• _Your objective_: I'd like the entire listing output verbatim, apart from the pictures.

[[ Given data open ]]

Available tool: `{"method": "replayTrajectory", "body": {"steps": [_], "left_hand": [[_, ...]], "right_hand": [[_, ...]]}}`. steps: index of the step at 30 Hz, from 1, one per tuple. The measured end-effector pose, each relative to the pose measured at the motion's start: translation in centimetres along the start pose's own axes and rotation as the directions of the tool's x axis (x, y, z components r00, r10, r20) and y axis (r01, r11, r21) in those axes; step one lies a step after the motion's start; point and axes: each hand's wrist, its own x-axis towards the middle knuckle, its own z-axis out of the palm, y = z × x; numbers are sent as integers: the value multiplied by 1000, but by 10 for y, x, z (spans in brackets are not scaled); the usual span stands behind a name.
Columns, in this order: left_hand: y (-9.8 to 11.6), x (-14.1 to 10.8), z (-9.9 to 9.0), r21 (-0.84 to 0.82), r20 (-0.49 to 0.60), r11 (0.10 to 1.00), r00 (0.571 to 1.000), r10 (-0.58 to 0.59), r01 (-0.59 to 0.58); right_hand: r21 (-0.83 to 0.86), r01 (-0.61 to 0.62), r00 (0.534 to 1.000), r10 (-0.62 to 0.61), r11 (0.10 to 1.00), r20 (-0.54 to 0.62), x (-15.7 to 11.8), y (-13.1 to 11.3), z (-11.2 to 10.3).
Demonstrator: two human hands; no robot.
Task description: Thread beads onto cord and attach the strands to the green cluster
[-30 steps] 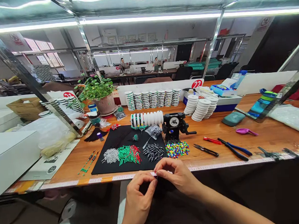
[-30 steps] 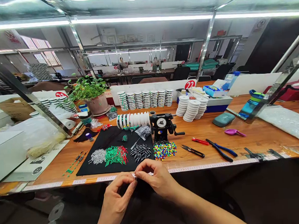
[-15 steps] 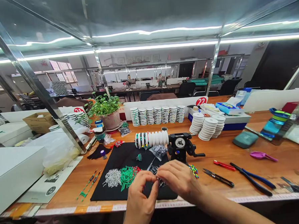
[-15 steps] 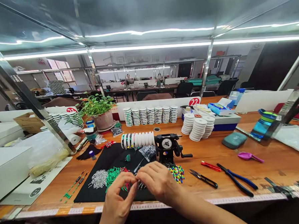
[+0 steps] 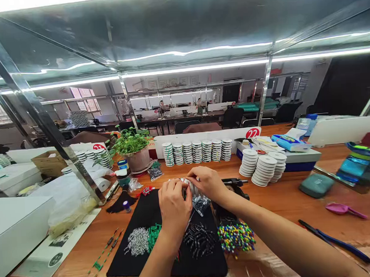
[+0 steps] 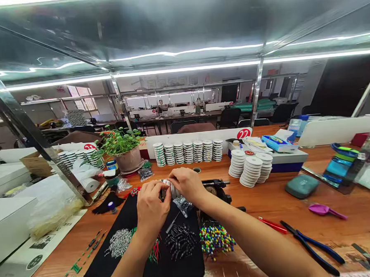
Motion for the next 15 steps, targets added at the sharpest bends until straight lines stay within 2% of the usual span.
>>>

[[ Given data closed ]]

• _Response to the exercise_:
Available tool: `{"method": "replayTrajectory", "body": {"steps": [_], "left_hand": [[_, ...]], "right_hand": [[_, ...]]}}`. steps: index of the step at 30 Hz, from 1, one per tuple. The measured end-effector pose, each relative to the pose measured at the motion's start: translation in centimetres along the start pose's own axes and rotation as the directions of the tool's x axis (x, y, z components r00, r10, r20) and y axis (r01, r11, r21) in those axes; step one lies a step after the motion's start; point and axes: each hand's wrist, its own x-axis towards the middle knuckle, its own z-axis out of the palm, y = z × x; numbers are sent as integers: the value multiplied by 1000, but by 10 for y, x, z (spans in brackets are not scaled); the usual span stands behind a name.
Columns, in this order: left_hand: y (-9.8 to 11.6), x (-14.1 to 10.8), z (-9.9 to 9.0), r21 (-0.84 to 0.82), r20 (-0.49 to 0.60), r11 (0.10 to 1.00), r00 (0.571 to 1.000), r10 (-0.58 to 0.59), r01 (-0.59 to 0.58); right_hand: r21 (-0.83 to 0.86), r01 (-0.61 to 0.62), r00 (0.534 to 1.000), r10 (-0.62 to 0.61), r11 (0.10 to 1.00), r20 (-0.54 to 0.62), x (-15.7 to 11.8), y (-13.1 to 11.3), z (-11.2 to 10.3).
Demonstrator: two human hands; no robot.
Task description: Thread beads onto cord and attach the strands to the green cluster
[-30 steps] 
[-30 steps] 
[-15 steps] 
[-15 steps] 
[+0 steps] 
[+0 steps] 
Motion for the next 15 steps, targets added at the sharpest bends until straight lines stay within 2% of the usual span.
>>>

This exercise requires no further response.